# The task
Could you print the full listing again, exactly as written?

********

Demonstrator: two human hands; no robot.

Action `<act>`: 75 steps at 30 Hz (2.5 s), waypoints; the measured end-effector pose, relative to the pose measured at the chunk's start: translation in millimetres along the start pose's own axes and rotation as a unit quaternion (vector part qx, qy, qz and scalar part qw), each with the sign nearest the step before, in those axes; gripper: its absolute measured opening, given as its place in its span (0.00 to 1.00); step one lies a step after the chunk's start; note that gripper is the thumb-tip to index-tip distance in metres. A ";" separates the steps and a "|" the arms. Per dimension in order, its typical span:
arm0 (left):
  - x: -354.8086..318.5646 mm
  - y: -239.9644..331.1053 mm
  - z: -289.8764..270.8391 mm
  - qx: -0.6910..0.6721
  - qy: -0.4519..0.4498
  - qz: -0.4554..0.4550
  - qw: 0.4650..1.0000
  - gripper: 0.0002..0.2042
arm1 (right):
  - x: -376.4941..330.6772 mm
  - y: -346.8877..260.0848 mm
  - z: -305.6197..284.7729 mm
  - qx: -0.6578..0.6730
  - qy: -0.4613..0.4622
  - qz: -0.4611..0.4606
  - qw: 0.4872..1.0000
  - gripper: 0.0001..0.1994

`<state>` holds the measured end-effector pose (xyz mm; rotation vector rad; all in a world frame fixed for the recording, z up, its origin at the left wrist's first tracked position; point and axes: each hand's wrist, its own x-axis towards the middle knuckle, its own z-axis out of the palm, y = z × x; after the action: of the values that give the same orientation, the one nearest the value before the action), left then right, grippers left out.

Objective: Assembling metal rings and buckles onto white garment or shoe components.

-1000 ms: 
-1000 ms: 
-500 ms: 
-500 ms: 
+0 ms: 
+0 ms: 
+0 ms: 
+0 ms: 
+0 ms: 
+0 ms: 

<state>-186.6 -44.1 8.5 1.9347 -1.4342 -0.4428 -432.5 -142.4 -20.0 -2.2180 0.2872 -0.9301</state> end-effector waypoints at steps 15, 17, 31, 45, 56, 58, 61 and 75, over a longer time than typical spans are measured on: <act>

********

# Task answer
Demonstrator: two human hands; no robot.

Action `<act>`: 75 steps at 30 Hz (2.5 s), waypoints; the measured end-effector pose, relative to the pose measured at the chunk's start: translation in millimetres along the start pose's own axes and rotation as a unit quaternion (vector part qx, qy, qz and scalar part qw), each with the sign nearest the step before, in those axes; gripper: its absolute measured opening, given as its place in its span (0.00 to 1.00); step one lies a step after the chunk's start; note that gripper is the thumb-tip to index-tip distance in metres. A ";" separates the steps and a "|" the arms. Per dimension in order, its typical span:
arm0 (left):
  - x: -354.8086..318.5646 mm
  - y: -239.9644..331.1053 mm
  - z: -289.8764..270.8391 mm
  - qx: -0.6910..0.6721
  - qy: -0.4519..0.4498
  - qz: -0.4554..0.4550
  - qw: 0.4650..1.0000
  - gripper: 0.0002..0.2042
arm1 (right):
  - x: -376.4941..330.6772 mm
  - y: -346.8877..260.0848 mm
  - z: -305.6197..284.7729 mm
  - qx: -0.6578..0.6730
  - qy: -0.4613..0.4622
  - qz: -0.4611..0.4606
  - qw: 0.4872..1.0000
  - gripper: 0.0001..0.1994

`<state>` holds the measured end-effector pose (xyz mm; rotation vector rad; all in a world frame fixed for the recording, z up, its origin at the left wrist's first tracked position; point and axes: each hand's wrist, its own x-axis towards the middle knuckle, its own z-axis out of the palm, y = z × x; after the action: of the values that give the same orientation, the one nearest the value before the action), left then right, grippers left out.

Objective: Assembling metal rings and buckles onto white garment or shoe components.

-1000 ms: 
-1000 ms: 
-500 ms: 
-500 ms: 
+0 ms: 
+0 ms: 
+0 ms: 
+0 ms: 
+0 ms: 
+0 ms: 

<state>-186.6 -44.1 8.5 1.9347 -1.4342 -0.4428 -432.5 -142.4 -20.0 -2.2180 0.2872 -0.9301</state> end-effector waypoints at steps 15, 17, 31, 45, 56, 58, 61 and 75, over a longer time than typical spans are measured on: <act>

This completes the answer.